■ Dataset excerpt
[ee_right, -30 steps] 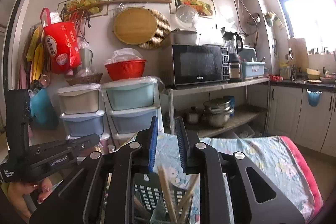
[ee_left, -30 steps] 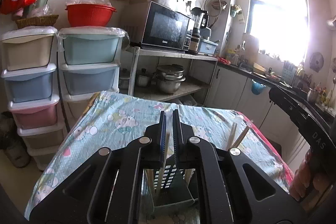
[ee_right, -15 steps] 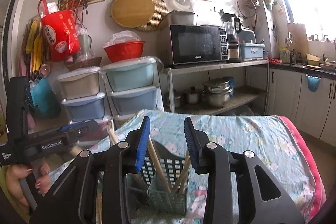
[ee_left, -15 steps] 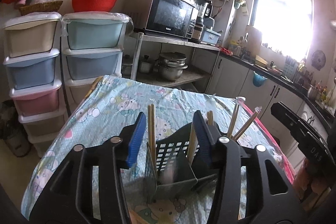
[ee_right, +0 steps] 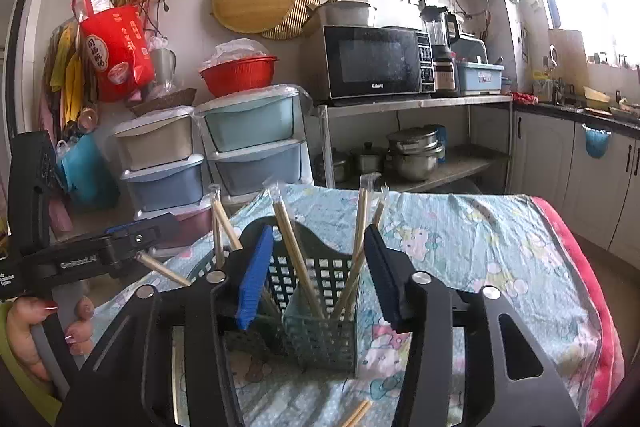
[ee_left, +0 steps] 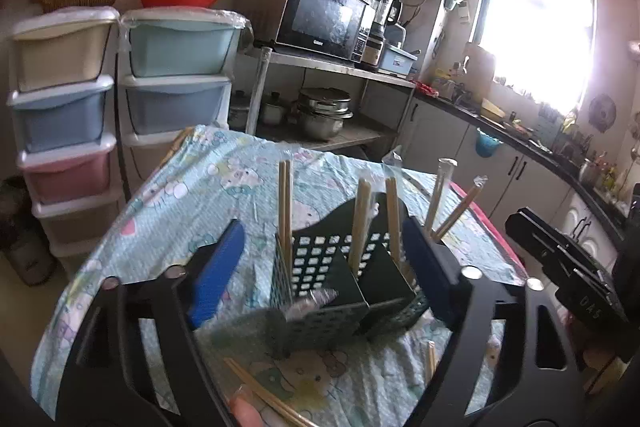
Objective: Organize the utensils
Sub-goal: 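Withdraw the left gripper from the caddy while the right gripper pulls back, then lower the left gripper onto a loose chopstick and close while the right gripper grasps another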
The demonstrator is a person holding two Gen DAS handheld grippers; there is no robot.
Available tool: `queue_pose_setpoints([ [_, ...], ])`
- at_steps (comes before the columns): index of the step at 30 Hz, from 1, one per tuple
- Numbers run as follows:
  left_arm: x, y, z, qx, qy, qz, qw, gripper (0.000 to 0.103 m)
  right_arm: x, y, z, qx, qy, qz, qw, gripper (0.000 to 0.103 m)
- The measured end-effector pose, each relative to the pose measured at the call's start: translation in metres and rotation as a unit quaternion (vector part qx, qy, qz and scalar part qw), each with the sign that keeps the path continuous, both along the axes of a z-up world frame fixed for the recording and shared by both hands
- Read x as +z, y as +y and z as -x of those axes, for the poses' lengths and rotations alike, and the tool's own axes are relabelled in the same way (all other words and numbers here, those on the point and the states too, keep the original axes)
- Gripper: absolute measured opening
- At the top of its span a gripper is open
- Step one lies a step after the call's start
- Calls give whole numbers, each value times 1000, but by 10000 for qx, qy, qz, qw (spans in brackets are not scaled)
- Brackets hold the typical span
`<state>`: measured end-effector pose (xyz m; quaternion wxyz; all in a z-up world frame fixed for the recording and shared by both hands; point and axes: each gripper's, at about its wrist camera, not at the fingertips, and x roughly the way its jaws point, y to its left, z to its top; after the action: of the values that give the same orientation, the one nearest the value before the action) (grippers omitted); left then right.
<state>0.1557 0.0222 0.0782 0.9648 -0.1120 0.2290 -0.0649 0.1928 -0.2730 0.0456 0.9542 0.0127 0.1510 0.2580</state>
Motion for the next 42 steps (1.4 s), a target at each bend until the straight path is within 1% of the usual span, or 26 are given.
queue_pose_setpoints([
  [1,-1,0,2,-10,3,25,10000,81,-1,-1,1,8,32,-3,10000,49],
  [3,-2,0,5,-17,11,45,10000,88,-3,-2,4,25,68,4,10000,51],
  [5,-2,1,7,-34,17,88,10000,92,-5,-3,7,44,81,18,10000,55],
  [8,-3,3,10,-20,39,79,10000,92,-7,-5,11,57,124,28,9999,59],
  [11,-5,4,13,-16,81,88,9999,92,-10,-8,15,57,196,43,9998,60],
  [26,-29,11,23,75,426,90,9990,92,-30,-18,23,16,597,103,9982,60],
  [34,-39,12,25,107,605,28,9981,92,-40,-14,27,105,764,262,9967,60],
  [42,-54,15,25,116,865,16,9962,92,-52,-11,28,130,937,383,9948,60],
])
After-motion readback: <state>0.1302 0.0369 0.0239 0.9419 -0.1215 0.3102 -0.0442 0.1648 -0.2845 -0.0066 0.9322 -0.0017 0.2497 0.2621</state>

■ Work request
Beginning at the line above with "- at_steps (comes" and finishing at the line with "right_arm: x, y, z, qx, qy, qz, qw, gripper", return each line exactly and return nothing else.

■ Answer for this exercise
- at_steps (comes before the columns): index of the step at 30 Hz, from 1, one per tuple
- Numbers run as follows:
  left_arm: x, y, z, qx, qy, qz, qw, gripper (0.000 to 0.103 m)
  right_arm: x, y, z, qx, qy, qz, qw, gripper (0.000 to 0.103 m)

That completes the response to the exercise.